El Persepolis FC juega en Teherán, la capital de Irán, y es uno de los clubes más populares del país. Así que Khoshnavaz, no se quedó con las ganas, se cortó el cabello, se vistió con ropa holgada y se pegó una barba falsa y asistió al estadio. Ya lleva dos partidos haciéndolo.

Su mayor miedo fue ir y comprar el boleto, porque su voz podría ser reconocida y el acto no pararía solo con la negación de ingreso, sino acarrearía problemas con la ley.

Logró entrar y ya instalada decidió mantenerse en silencio por miedo a ser descubierta. El apoyo a su equipo se basó en mantener la boca cerrada, además se dio cuenta que los cánticos eran vulgares y descorteses. Situación que no le agradó en lo más mínimo.

Zahra Khoshnavaz vestida de hombre.

Para tener un recuerdo de la experiencia, Zahra decidió tomarse fotos pero no se imaginó que se harían virales,  de tal forma que llegarían a los ojos de los directivos del club.

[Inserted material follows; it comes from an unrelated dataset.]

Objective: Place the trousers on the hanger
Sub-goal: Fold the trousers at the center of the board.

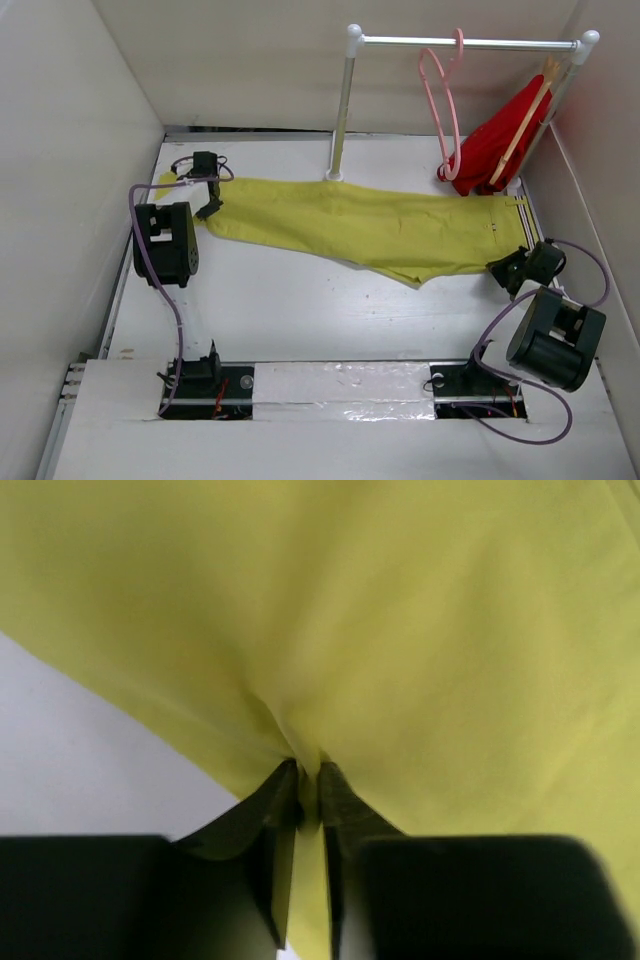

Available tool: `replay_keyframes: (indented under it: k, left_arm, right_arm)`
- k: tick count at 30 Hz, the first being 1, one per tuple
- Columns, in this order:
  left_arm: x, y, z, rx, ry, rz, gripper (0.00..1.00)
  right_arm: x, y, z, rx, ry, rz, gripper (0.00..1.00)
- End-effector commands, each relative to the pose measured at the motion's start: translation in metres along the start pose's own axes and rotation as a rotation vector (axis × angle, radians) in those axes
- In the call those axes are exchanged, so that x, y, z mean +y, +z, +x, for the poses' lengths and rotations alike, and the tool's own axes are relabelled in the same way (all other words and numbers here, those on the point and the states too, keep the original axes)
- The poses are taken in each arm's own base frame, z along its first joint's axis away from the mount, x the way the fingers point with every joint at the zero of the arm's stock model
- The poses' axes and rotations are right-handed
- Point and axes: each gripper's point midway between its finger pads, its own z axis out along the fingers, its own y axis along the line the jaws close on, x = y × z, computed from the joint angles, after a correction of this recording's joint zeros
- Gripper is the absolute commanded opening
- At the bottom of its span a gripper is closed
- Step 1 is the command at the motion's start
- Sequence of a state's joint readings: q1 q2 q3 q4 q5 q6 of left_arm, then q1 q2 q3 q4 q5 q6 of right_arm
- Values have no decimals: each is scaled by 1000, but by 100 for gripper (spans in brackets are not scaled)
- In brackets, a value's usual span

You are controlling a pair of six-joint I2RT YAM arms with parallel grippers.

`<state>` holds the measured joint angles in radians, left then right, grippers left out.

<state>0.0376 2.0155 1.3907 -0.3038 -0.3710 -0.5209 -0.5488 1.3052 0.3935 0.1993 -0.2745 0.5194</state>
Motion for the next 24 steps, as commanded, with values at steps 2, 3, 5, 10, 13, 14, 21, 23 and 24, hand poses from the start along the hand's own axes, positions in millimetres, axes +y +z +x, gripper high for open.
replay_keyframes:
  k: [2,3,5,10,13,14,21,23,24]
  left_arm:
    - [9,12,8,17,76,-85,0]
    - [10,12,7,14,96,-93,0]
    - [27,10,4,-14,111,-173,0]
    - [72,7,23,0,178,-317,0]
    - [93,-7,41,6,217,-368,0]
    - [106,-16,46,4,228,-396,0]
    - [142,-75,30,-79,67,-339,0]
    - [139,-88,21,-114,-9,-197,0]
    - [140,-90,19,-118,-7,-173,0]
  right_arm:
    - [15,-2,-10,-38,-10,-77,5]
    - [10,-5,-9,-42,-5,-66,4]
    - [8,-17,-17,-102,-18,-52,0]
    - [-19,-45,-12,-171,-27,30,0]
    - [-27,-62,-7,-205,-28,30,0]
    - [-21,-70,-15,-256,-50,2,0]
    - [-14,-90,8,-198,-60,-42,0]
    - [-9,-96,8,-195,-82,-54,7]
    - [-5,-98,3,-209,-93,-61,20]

Las fotos provocaron que el técnico del Persépolis, Branko Ivanković, aplaudiera su amor por el club, pero le pidió no volverlo a hacer porque era peligroso.

Eso no es todo, lo más ridículo provino de los dirigentes del equipo quienes llegaron al extremo de marcarle cada que hay un partido para percatarse que no asistirá.

Las mujeres en Irán en verdad quieren acudir a los estadios y han luchado por la igualdad de género, para que se les permita acudir sin ningún inconveniente al estadio, empero lo vergonzoso viene con la respuestas de las autoridades al decir que los equipos no tienen la infraestructura para albergar féminas, como si de hooligans se tratara. “Ignorar los deseos de una gran parte de la sociedad solo porque podría haber algunos problemas futuros y decir que la infraestructura no está preparada, es muy cruel y una injusticia”, declaró Zahra.

Por ahora tiene pensado infiltrarse en algunos otros juegos aunque no niega sentir temor cada que tiene que transformarse para acudir a un partido y divertirse.